Rod photoreceptors are hihgli sensitive to low light and allowing for vision under dim conditions. They detect light intensity but not color. Out of the two types of photoreceptor cells, rods are the more abundant type. As shown in Table 2, 645 genes show elevated expression in rod photoreceptor cells compared to other cell types. Two proteins essential for rod function are rhodopsin (RHO) and G protein subunit gamma transducin 1 (GNGT1). They are involved in two different steps of phototransduction, the process of conversion from light to nerve signals.

RHO - eye
RHO - eye
RHO - retina

GNGT1 - eye
GNGT1 - eye
GNGT1 - retina

Cone photoreceptor cells

Cone photoreceptors function in bright light and enable color vision. Different cone types respond to specific wavelenghts, supporting color discrimination. Cone photoreceptors cells are the less abundant of the two types of photoreceptor cells found in the retina.As shown in Table 2, 704 genes show elevated expression in cone photoreceptor cells compared to other cell types. One example of a protein expressed in cone photoreceptor cells is arrestin 3 (ARR3), a protein involved in the return of photoreceptor cells to a deactivated state at the end of the phototransduction.

ARR3 - eye
ARR3 - eye
ARR3 - retina

Other brain neurons

As shown in Table 2, 1469 genes are classified as elevated in other brain neurons, compared to other cell types. The group of "other brain neurons" includes neurons not included in the simple division of exitatory and inhibitory neurons, such as dopaminergic, hypthalamic magnocellular neurons and unassigned clusters of neuronal cell types. An examples of a gene with elevated expression in these neuronal cell types is SLC6A3, a solute carrier, also called DAT, a dopamin transporter specificly expressed by the dopaminergic neurons. Another example is OXT, coding for Oxytocin/neurophysin I prepropeptide, specifically expressed by the magnocellular neurrosn of hypothalamus.

SLC6A3 - brain neurons
SLC6A3 - brain neurons
SLC6A3 - substantia nigra

OXT - brain neurons
OXT - brain neurons
OXT - hypothalamus

Deep Visual Proteomics analysis of neuronal cell

Proteomic data from a mass spectrometry (MS)-based, cell type–resolved atlas of the human body, generated via Deep Visual Proteomics (DVP), a spatial proteomics platform that combines imaging-guided cell selection with high-resolution protein analysis, is integrated to the Single Cell Type resrouce. This enables exploration of global protein detection profiles with RNA expression profiles. The DVP data includes 13496 detected proteins and covers 27 cell types which is grouped into 24 main cell types used for classification and the RNA comparison. The cell type specificity categories were applied to the protein data. Here, we describe the included neuronal cell and show examples of proteins with elevated detection.

Neurons

DVP resulted in 2114 proteins classified as elevated in neurons. In total, 8361 proteins were detected in neurons, out of these, 192 were only detected in neurons, compared to the other 23 DVP samples. Cerebral cortex represents the brain in the DVP, and the selection of neurons is based on the pan-neuronal marker NeuN (RBFOX3). Note, the segmentation of the neurons is focused on the cell body, i.e. includes cell nuclus and cytoplasm, but limited cell membrane and is missing neurites.

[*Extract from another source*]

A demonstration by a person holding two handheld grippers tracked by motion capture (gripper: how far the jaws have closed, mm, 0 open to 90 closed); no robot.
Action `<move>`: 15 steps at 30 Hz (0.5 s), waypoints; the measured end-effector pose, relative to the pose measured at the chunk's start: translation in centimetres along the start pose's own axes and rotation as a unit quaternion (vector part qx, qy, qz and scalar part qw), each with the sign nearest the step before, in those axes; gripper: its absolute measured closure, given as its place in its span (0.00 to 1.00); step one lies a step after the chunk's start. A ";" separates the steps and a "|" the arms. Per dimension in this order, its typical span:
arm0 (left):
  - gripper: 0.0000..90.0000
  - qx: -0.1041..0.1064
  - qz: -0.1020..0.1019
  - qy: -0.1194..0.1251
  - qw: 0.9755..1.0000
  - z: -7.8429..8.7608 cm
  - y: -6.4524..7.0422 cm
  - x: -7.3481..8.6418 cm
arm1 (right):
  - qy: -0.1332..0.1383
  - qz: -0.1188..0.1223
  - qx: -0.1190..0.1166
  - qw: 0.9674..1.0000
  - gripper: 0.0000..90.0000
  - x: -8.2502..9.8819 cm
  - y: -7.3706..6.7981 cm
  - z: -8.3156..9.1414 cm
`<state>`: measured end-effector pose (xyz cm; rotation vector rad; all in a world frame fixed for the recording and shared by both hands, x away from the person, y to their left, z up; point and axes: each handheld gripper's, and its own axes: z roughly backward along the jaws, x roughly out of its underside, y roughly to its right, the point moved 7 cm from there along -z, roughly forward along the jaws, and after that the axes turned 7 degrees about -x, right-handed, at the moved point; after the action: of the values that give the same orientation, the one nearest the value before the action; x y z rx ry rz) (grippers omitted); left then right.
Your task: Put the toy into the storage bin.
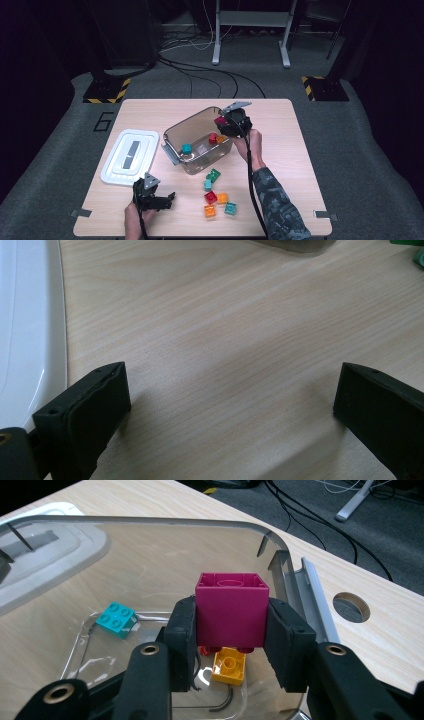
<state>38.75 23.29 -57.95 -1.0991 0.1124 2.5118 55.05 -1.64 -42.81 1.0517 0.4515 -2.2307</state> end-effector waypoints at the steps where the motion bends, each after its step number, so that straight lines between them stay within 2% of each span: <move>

The astrocyte and microglia DVP samples include neuropil, and therefore many synaptic proteins are detected in those samples instead of this neuron sample.

The 355 proteins enriched in neurons are strongly enriched for neuronal differentiation, synaptic regulation, and RNA processing programs. Key neurodevelopmental and neuronal identity factors such as TBR1, DLX1, DNER, and RNA-binding/splicing regulators including RBFOX1, RBFOX3, NOVA1, and NOVA2, along with neuronal ELAVL proteins (ELAVL3, ELAVL4), highlight active control of gene expression underlying neuronal specification and synaptic function. Additional components like ion channel–related proteins (KCNJ6, KCNS2) and signaling/regulatory molecules (RGS8, DOK6) further support roles in excitability and neuronal signaling.

TBR1
TBR1

Proteins elevated in the DVP neuron sample highlights the regulatory aspect of a neuron, and even if several specific markers are there, this signature may not represent only the most canonical “pan-neuronal” markers, such as SNAP25. However, synaptic markers such as SNAP25, with high specificity at RNA-level does not match the protein profile. Immunostained brain section illustrates this, with a "negative" neuronal cell body compared to detecton throughout the neuropil of the brain section.

SNAP25
SNAP25

Learn more about the comparison between matched RNA and protein levels here, and use the search fields to filter on overlap, partial or no overlap. Note, there are several technical limitations to this comparison, comparing RNA with protein is a complex and context-dependent quest.

Neuronal cell function

Neuronal cells are electrically excitatory cells that communicate through their synapses that connect to other neurons within its neuronal network. There are classes of neurons that serve different functions. Among those are sensory neurons, that receive signals from sensory organs such as skin, eyes and ears when affected by a stimulus, motor neurons that control movement and muscle contraction when receiving signals from the spinal cord and the brain, and interneurons, a network that connects neurons with other neurons and forming a neuronal circuit. The typical neuronal cell consists of an axon, a cell body and dendrites. The signaling in neurons can be inhibitory or excitatory where the signal is driven by a membranous voltage gradient called action potential that generates a pulse that travels through the axon into the synapses.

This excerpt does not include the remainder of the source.